Posted by: Rachael | April 27, 2005 at 05:40 AM
Rachael: I am very disappointed that Young would do that. I am not a reader of her blog, so I don't know whether or not she makes a practice of moderating it. If she does not, then this calls for an explanation. If she regularly moderates the content, then it would be her decision which posts to keep and which to cut. Are there no dissenting opinions about Dworkin to be found there? Would you consider posting your comments here in Hugo's blog?
Perhaps you can answer a question for me. You are upset with Young for saying that feminism must disavow Dworkin. I have heard many feminists viciously disavow MacElroy, Young, Patai, Koertge, and others. Are you equally as upset with these feminists as you are with Young?
Posted by: stanton | April 27, 2005 at 07:54 AM
Rachael, it looks like Young responded to you! Check it out.
http://www.reason.com/hitandrun/2005/04/the_dworkin_whi.shtml#comments
Posted by: Redneck Feminist (drumgurl) | April 27, 2005 at 08:10 AM
OK--can what I said about being cut. Maybe I chanced upon an outdated version of the blog, or whatever. It's plainly not true.
I'll respond to the rest of the two comments later--they deserve reflection. Except to say, plainly I don't think anyone in the community or anywhere else should be treated viciously, or disavowed. And I used to be more sensitive to the bad behavior on the radical side, until I learned just how bad it can get (especially behind the scenes) on the revisionist side. It's a different kind of nastiness. The radical side disavows in lurid political language, descended probably from all the political hyperbole that's become our common currency since Watergate. The revisionist side disavows in a way that is politically more moderate and personally more insidious--using words like "crazy," and taking the gloves off behind the scenes. In both cases there's some unreconstructed female gossipmongering at work but the revisionist side can remind me of every high school girl who bitched about the smart kooky girls being ugly and having no boyfriends. The radical side can remind me of the high school girls who spread ugly stories that weren't necessarily true.

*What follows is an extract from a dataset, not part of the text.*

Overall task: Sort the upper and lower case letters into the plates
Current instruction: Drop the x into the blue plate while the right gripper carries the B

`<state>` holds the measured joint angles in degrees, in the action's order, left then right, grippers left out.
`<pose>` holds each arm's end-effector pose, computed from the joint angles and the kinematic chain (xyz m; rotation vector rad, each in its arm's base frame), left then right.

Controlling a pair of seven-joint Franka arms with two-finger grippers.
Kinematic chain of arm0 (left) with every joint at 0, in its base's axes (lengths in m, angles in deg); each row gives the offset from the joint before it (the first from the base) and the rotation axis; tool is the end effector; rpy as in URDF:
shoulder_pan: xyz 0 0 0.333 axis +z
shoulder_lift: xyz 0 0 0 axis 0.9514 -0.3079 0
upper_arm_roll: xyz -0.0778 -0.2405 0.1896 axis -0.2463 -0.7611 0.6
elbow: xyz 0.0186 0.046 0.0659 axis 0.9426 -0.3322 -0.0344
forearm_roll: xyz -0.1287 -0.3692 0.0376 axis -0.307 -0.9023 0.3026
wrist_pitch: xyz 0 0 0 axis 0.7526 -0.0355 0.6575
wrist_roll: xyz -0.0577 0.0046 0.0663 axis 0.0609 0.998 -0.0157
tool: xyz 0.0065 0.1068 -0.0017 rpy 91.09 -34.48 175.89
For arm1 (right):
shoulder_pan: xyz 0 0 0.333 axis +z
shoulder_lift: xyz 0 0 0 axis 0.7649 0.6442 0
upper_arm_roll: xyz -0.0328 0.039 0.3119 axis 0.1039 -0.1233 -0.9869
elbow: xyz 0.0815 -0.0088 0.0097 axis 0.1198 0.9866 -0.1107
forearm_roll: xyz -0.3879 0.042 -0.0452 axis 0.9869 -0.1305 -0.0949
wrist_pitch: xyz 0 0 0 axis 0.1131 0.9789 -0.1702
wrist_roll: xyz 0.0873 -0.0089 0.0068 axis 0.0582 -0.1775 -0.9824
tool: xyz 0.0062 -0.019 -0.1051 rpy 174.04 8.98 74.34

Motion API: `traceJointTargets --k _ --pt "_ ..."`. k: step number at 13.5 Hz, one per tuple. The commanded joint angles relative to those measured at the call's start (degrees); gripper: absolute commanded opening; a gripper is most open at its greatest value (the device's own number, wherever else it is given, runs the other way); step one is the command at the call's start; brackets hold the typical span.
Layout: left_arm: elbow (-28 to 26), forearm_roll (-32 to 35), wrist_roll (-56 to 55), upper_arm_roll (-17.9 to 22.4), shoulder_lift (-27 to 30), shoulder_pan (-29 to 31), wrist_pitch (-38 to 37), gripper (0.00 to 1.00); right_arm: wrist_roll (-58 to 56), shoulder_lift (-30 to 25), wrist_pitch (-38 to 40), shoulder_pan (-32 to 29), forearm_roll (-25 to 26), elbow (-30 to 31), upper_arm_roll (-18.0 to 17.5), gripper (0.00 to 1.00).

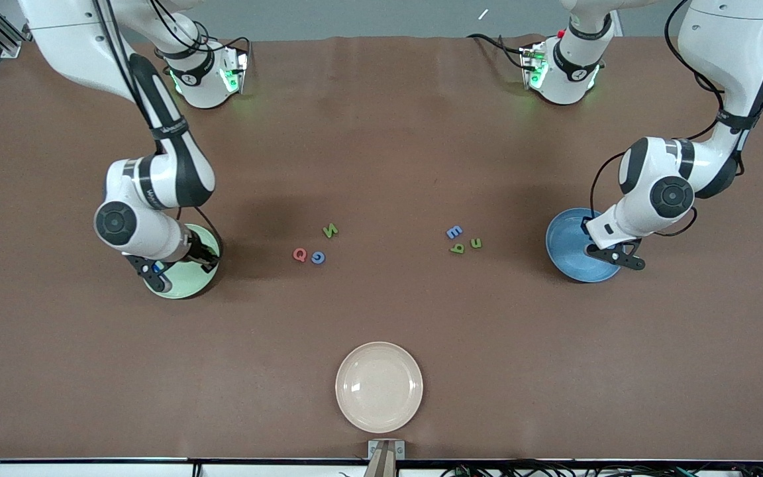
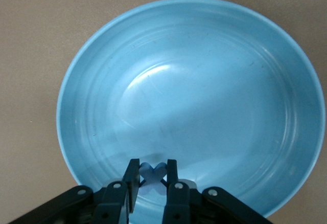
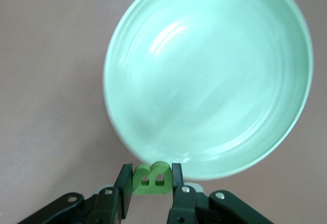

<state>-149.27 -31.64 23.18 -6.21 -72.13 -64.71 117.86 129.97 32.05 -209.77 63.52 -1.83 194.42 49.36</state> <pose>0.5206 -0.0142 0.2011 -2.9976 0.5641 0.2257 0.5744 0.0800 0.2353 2.8437 -1.1719 -0.2425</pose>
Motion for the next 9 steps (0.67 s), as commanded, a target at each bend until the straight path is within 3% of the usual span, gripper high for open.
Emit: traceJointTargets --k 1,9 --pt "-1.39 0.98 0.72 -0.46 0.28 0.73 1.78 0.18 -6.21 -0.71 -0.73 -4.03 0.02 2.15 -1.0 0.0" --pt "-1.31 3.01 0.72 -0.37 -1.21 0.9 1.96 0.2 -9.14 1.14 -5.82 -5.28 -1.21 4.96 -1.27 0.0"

Posted by: Rachael | April 27, 2005 at 08:25 AM
Rachael: From your description, it sounds as if there is no integrity to be found anywhere within the feminist movement. Surely you are being a bit hard on them, no?
Posted by: stanton | April 27, 2005 at 08:48 AM
A followup on the Susie Bright on Andrea Dworkin writings if anybody's still interested. It seems that Bright just put together a PDF booklet of all of her writings on Dworkin and related topics. Details from her blog:
http://susiebright.blogs.com/susie_brights_journal_/2005/04/over_the_past_m.html
Posted by: PG Werner | April 27, 2005 at 09:09 AM
No, I don't mean there is no integrity anywhere in the feminist movement. I love feminism and feminists. But it is made of human beings.

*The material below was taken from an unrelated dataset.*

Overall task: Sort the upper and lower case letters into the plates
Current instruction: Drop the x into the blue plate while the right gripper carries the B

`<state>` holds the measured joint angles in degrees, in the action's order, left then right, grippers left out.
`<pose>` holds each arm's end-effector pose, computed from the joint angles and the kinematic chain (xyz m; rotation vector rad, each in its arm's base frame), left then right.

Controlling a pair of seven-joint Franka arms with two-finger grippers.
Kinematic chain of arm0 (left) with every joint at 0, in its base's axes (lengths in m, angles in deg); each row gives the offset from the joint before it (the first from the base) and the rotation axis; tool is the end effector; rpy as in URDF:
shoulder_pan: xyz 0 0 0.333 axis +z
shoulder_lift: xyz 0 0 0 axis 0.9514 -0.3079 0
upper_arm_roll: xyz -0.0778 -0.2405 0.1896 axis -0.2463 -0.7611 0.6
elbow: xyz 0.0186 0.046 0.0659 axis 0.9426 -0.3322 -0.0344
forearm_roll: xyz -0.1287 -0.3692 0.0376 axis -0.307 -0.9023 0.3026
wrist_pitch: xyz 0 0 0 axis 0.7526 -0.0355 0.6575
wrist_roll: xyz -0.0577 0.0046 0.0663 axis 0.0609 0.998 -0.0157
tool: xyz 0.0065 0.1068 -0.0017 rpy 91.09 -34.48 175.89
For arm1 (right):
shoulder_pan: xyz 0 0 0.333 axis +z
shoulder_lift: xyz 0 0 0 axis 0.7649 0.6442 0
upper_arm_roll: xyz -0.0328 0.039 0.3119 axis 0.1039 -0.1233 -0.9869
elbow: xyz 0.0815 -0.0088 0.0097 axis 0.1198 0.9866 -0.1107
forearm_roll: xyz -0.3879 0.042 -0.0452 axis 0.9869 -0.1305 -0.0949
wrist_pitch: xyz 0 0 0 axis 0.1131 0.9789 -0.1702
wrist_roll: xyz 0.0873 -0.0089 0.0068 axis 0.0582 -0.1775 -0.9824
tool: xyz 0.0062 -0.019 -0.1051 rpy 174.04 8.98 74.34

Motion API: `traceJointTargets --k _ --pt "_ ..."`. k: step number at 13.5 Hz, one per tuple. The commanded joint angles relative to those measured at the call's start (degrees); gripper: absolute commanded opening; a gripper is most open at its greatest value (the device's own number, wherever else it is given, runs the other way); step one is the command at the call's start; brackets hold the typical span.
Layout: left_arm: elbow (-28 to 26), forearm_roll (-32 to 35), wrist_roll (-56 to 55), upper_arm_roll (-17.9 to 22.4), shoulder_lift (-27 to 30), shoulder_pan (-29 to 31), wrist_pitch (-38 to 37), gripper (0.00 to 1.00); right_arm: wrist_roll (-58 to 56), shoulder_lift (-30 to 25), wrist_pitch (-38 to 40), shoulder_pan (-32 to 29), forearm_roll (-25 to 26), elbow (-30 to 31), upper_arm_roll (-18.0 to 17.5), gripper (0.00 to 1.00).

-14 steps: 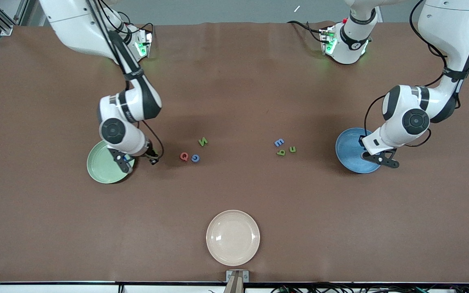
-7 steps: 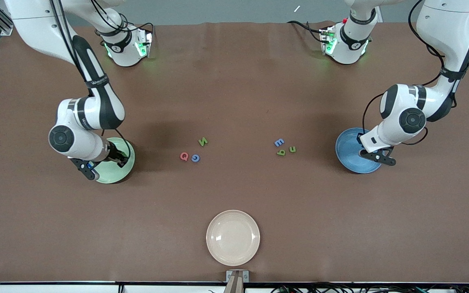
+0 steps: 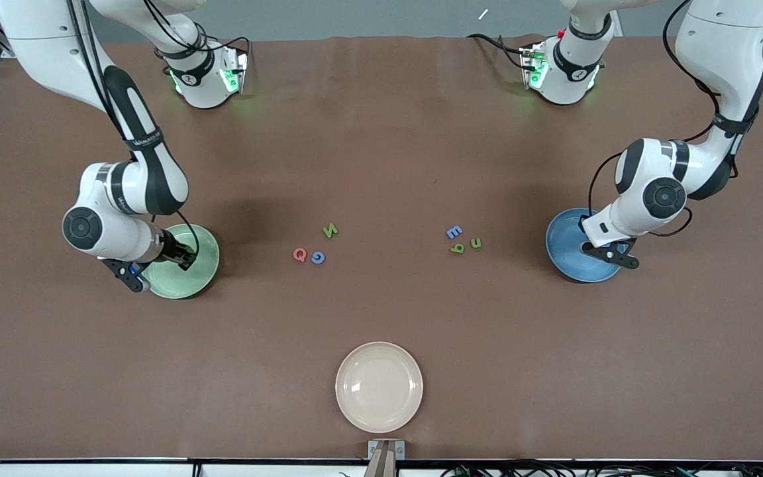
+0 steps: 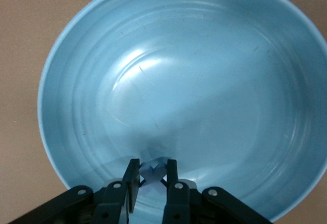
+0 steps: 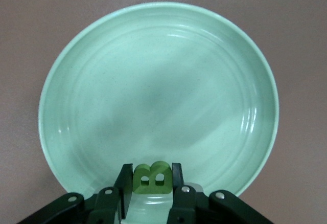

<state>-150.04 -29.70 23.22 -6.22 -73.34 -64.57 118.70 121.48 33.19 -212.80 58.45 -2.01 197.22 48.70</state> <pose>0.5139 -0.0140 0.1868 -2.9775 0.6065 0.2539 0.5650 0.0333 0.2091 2.8895 -1.0828 -0.2754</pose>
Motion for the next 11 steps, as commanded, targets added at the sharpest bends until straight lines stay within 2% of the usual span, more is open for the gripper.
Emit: traceJointTargets --k 1,2,4,5,6,7,8,9,10,11 --pt "-0.54 1.07 0.67 -0.37 0.0 0.76 1.11 0.24 -0.65 0.17 -3.15 -0.12 -1.99 2.34 -0.61 0.0" --pt "-0.54 1.07 0.67 -0.37 0.0 0.76 1.11 0.28 -0.65 0.52 -3.15 0.06 -2.52 2.34 -0.61 0.0" --pt "-0.45 1.07 0.76 -0.46 0.35 0.76 1.02 0.56 -0.65 1.13 -4.03 0.23 -2.7 2.43 -0.7 0.01" --pt "-0.36 1.07 0.67 -0.46 0.52 0.68 1.02 0.64 -0.65 1.22 -4.03 0.23 -2.7 2.43 -0.7 0.03" --pt "-0.27 1.07 0.5 -0.54 0.61 0.68 1.02 0.7 -0.65 1.31 -3.95 0.23 -2.7 2.43 -0.7 0.12" --pt "-0.1 1.07 0.24 -0.54 1.13 0.5 0.94 0.7 -0.65 1.57 -3.95 0.23 -2.7 2.43 -0.7 0.43" --pt "-0.01 1.07 -0.11 -0.72 1.49 0.33 0.59 0.72 -0.65 1.66 -3.95 0.23 -2.7 2.43 -0.7 0.78" --pt "0.16 0.98 -0.29 -1.42 2.36 0.32 0.32 0.81 -0.65 1.66 -3.95 0.32 -2.7 2.43 -0.7 1.0" --pt "0.69 0.98 -1.08 -2.64 2.72 0.41 -0.03 0.94 -0.74 1.66 -3.68 0.58 -2.7 2.34 -0.61 1.0" --pt "1.3 0.72 -2.3 -4.13 3.33 0.5 -1.42 1.0 -1.0 1.4 -3.16 0.67 -2.61 2.08 -0.61 1.0"
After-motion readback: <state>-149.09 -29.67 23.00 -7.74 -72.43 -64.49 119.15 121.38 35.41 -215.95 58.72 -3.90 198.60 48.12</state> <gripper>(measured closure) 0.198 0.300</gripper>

Posted by: Rachael | April 28, 2005 at 06:13 AM
The Empress had no clothes, and it took a long time and some children of feminism to see it
Posted by: left da left | November 12, 2006 at 11:48 AM
Every single discussion of Dworkin includes the assertion that "she never said that all sex was rape".
The funny thing is I've yet to see a single person actually make the claim that she did say that.

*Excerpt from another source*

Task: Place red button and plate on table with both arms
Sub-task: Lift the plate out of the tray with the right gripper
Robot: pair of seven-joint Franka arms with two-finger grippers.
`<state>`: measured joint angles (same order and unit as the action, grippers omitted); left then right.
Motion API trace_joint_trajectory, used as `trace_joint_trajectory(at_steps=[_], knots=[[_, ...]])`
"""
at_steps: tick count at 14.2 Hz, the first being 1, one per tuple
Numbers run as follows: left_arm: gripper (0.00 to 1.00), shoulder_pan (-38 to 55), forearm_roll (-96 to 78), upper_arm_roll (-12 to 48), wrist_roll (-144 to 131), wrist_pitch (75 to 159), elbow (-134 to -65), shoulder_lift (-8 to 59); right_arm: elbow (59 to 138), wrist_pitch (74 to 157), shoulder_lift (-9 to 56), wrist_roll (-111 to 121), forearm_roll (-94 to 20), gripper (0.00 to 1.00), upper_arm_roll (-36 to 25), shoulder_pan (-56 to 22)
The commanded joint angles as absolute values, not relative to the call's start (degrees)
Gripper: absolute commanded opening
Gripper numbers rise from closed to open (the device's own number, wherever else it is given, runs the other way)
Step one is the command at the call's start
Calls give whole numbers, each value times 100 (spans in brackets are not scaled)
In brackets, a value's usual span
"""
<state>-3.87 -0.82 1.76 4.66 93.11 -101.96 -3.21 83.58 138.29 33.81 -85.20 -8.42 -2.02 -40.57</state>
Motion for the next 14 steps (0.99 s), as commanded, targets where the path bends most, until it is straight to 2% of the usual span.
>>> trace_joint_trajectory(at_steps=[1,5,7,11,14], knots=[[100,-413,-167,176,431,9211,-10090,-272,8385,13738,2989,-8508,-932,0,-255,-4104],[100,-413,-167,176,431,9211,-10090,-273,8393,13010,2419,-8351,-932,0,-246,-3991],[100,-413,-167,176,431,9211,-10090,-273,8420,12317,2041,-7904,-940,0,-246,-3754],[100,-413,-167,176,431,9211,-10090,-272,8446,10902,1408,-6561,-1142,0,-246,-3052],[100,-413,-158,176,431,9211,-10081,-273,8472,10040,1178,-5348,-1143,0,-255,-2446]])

If she had said that we could dismiss her as a nutter and go have lunch.
What she actually said is far worse:
There is never a real privacy of the body that can coexist with intercourse: with being entered. The vagina itself is muscled and the muscles have to be pushed apart. The thrusting is persistent invasion. She is opened up, split down the center. She is occupied--physically, internally, in her privacy.